What is your philosophy as a chef managing people?
Every place I’ve ever left, I’ve left behind a really great team, and I’ve always hated to leave the team that I have behind. That’s a really tough one, but every time I get to a new place, for some reason I build another great team.

I expect people to work hard. I expect them to enjoy coming to work. And for that I create that environment where we work hard, we take care of each other. We do what’s right. They make decisions on their own, because they’re allowed to make decisions on their own, based on the simple philosophy that I will support you if you do the right thing. I think that goes a long way with people.

Even the hiring process — I have not put a single ad out. Everybody that I’ve hired thus far has been word of mouth. Everybody has different things going on in their lives, and they all have questions about what about this for me, and what about that for me. And I say, you know what? We’re going to take care of that. Everybody here is going to be working hard. You’re going to get to do what you need to do for yourself and your family, and you’re going to be able to do it because so and so is going to do this for you, and you’re going to return the favor when it’s time to return the favor.

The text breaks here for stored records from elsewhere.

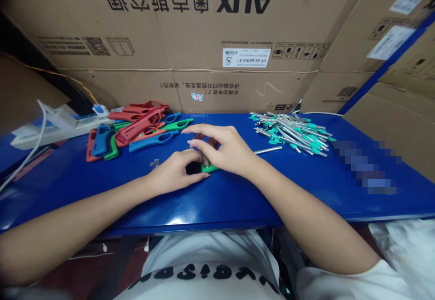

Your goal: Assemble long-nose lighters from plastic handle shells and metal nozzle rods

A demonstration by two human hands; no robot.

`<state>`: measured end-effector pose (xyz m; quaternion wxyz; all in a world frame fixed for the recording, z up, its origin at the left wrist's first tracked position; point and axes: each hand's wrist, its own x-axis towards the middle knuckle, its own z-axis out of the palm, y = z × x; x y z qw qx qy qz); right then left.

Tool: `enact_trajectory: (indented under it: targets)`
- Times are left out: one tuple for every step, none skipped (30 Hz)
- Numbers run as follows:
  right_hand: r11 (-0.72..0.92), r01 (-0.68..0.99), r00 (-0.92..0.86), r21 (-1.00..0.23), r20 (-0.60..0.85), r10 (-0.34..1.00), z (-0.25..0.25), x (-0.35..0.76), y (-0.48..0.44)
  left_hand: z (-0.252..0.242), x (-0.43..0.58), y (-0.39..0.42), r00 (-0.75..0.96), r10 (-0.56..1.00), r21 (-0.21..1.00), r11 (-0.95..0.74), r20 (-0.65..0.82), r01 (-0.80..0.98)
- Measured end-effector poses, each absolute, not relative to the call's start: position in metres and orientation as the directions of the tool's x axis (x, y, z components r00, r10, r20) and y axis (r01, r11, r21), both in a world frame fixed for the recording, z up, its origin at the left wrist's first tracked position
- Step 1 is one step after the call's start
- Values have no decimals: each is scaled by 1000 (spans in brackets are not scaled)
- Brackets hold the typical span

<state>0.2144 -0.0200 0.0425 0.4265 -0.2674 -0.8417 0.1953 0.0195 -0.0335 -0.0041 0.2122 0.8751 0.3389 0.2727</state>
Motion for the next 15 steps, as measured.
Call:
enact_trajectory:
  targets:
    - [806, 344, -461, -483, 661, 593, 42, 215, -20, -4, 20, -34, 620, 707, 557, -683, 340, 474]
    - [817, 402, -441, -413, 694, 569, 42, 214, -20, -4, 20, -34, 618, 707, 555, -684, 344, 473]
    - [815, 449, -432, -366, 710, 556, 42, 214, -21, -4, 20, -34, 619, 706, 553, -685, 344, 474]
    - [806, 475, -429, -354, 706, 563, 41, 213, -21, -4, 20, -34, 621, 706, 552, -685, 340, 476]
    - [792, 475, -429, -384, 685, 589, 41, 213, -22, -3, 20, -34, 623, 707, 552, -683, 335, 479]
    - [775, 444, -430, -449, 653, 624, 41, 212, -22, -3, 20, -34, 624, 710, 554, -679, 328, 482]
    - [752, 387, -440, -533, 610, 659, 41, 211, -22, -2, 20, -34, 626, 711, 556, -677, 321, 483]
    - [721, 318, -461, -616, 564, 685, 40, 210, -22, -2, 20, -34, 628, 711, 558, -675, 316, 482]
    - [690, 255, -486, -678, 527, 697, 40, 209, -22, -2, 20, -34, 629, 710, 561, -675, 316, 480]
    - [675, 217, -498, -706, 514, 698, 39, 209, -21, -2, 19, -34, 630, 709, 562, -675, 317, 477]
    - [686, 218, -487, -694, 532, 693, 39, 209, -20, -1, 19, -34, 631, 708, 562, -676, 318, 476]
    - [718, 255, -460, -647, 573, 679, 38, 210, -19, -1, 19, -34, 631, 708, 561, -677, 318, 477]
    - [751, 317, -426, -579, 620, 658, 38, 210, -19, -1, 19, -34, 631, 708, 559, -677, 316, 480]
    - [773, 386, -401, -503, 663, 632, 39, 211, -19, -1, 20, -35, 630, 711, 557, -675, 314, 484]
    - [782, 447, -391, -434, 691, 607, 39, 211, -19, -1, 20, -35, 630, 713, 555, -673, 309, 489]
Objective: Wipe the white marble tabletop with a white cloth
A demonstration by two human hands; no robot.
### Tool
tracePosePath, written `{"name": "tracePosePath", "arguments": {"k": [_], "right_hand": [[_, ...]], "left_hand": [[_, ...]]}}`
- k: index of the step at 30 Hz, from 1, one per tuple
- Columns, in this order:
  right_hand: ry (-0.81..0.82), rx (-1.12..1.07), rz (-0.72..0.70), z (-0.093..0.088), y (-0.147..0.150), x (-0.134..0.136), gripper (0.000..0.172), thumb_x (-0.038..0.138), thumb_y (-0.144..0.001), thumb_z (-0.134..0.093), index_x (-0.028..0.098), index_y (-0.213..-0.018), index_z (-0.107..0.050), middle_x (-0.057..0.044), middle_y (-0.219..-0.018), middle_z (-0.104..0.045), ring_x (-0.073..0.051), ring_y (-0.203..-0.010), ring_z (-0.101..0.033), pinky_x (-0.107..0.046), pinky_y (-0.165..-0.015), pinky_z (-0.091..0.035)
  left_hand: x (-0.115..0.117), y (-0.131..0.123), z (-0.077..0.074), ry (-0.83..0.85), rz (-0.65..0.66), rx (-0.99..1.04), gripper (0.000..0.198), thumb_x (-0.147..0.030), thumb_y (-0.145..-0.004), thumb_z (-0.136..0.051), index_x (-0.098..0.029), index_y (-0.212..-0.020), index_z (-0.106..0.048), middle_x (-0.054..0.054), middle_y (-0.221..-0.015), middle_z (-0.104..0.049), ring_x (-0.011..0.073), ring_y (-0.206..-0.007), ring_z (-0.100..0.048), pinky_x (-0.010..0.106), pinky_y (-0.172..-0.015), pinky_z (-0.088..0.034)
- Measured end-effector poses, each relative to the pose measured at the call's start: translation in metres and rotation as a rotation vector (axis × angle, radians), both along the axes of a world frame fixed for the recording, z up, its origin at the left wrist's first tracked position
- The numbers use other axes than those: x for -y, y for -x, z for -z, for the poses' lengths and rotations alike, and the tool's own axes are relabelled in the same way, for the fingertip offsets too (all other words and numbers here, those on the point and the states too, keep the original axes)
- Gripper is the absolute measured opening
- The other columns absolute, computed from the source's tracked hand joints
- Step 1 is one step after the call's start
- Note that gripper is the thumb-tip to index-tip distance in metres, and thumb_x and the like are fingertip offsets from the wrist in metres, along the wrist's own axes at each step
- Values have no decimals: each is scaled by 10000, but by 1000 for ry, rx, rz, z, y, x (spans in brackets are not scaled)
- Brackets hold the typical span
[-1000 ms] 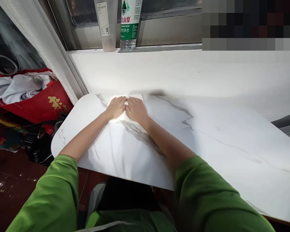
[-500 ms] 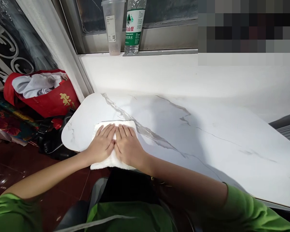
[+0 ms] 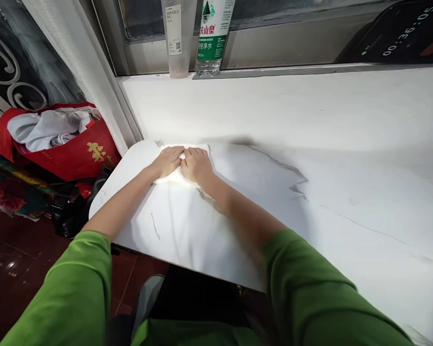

It’s funny, because one restaurant I worked for in San Francisco, that team was all family, family, family. And I worked at another restaurant where it was business, business, business. And then my last one really combined both. And it was a really great harmony. So it has to be a great combination of people who are willing to do within those four walls for each other, and care about each other, and work hard and enjoy working with each other. It’s mutual respect.

If you weren’t in the restaurant industry, what do you think you’d be doing?
I would be an architect or designer. I can put it together in my head and can see it. And I’ve had a great time designing this restaurant. I don’t have a designer. It’s me putting it together, and it’s going to be a really pretty place. If I could do that for a living, that could be my next life, for sure.

If you could decide your last meal, what would it be?
Fried chicken. I would probably have some fried chicken, mashed potatoes and peas. And cherry pie for dessert.